By speaking directly to her audience, Sigrid Belzer is able from the outset to infect readers with the fascination with nature that even an authority such as herself still enjoys: “In this book you will read about what airplane builders learned from birds … and why some plants always stay clean.” Readers are highly encouraged to feel a sense of amazement at the wonders of nature and to ask “why” about connections and how the most varied natural phenomena and inventions work.

A clear outline and an abundance of impressive illustrations allows the book, which is distinguished by its concise and clear language, to explain complicated subjects vividly without having to sacrifice the complexity that the subject requires. In the introductory paragraphs, for example, based on the primal horse we are given insight into the evolutionary use of the “inventive spirit” that prevails in nature.

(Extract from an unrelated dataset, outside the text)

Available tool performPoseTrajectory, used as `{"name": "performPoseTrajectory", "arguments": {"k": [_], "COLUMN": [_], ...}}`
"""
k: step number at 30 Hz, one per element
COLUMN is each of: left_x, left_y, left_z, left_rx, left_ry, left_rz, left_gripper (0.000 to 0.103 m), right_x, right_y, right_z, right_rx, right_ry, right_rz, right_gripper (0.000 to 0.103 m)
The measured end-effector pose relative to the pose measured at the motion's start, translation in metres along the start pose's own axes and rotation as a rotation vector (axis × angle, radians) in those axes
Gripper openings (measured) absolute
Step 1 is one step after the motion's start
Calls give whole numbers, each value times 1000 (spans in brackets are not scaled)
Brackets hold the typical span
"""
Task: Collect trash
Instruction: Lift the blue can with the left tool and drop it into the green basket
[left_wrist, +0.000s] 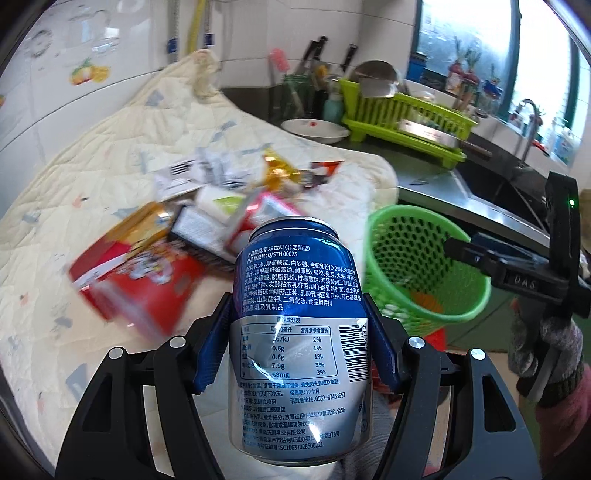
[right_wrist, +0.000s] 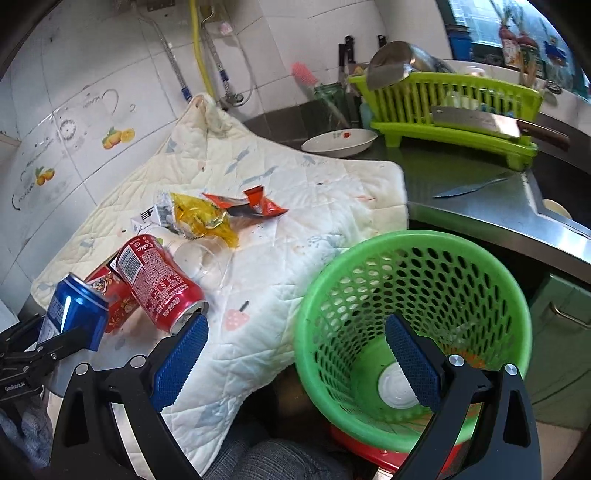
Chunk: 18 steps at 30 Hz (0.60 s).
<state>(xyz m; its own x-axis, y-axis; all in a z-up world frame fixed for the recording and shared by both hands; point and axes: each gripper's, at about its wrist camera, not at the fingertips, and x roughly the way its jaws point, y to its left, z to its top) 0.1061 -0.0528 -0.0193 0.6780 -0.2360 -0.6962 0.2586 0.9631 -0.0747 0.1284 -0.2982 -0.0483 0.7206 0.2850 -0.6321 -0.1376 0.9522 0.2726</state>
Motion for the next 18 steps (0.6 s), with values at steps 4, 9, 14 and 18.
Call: {"name": "performPoseTrajectory", "arguments": {"k": [4, 9, 14, 18], "left_x": [16, 49, 110, 161], "left_y": [-30, -76, -128, -166], "left_z": [11, 31, 53, 56], "left_rx": [43, 91, 144, 193], "left_ry": [14, 53, 138, 209], "left_rz": [-59, -152, -229, -245], "left_gripper": [66, 66, 66, 66], "right_x": [-22, -46, -66, -72], "right_y": [-23, -59, -96, -117], "right_z": [-7, -14, -24, -35], "right_rx": [20, 75, 129, 146], "right_ry": [-21, -52, -83, -89], "right_rz": [-58, -103, -133, -170], "right_gripper": [93, 93, 93, 93]}}
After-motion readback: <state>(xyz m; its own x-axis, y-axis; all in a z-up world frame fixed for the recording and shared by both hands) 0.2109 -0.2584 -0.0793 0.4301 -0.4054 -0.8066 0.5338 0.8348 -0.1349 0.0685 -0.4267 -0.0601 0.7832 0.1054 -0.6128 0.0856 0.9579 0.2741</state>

“Bionics for Children”—the book’s subtitle—spans a wide panorama: The subjects range from people’s age-old dream of being able to fly, with the classic aspects of the Icarus myth and Leonardo da Vinci’s studies, to the findings of robotics and current issues of tapping efficient energy sources. The author skillfully combines the big picture with smaller details, the advances of research and fundamental questions with things we can experience in our everyday lives. For example, by correlating the ubiquitous hook-and-loop (e.g., Velcro®) fasteners, the nanotechnological self-cleaning effect of the lotus plant, and the fascinating “tricks” of insects, Belzer imparts a multifaceted picture of “adhesion, sticking, and cleaning” in nature and technology.

Well-placed information boxes on selected subjects make it possible to jump in at any point in the book. Together with stimulating do-it-yourself experiments explained appropriately for the target group, they offer more detailed knowledge on the respective subjects. This invitation to actively participate in the experiments is particularly effective, thanks to the vivid illustrations of Hamburg artist Peter Nishitani.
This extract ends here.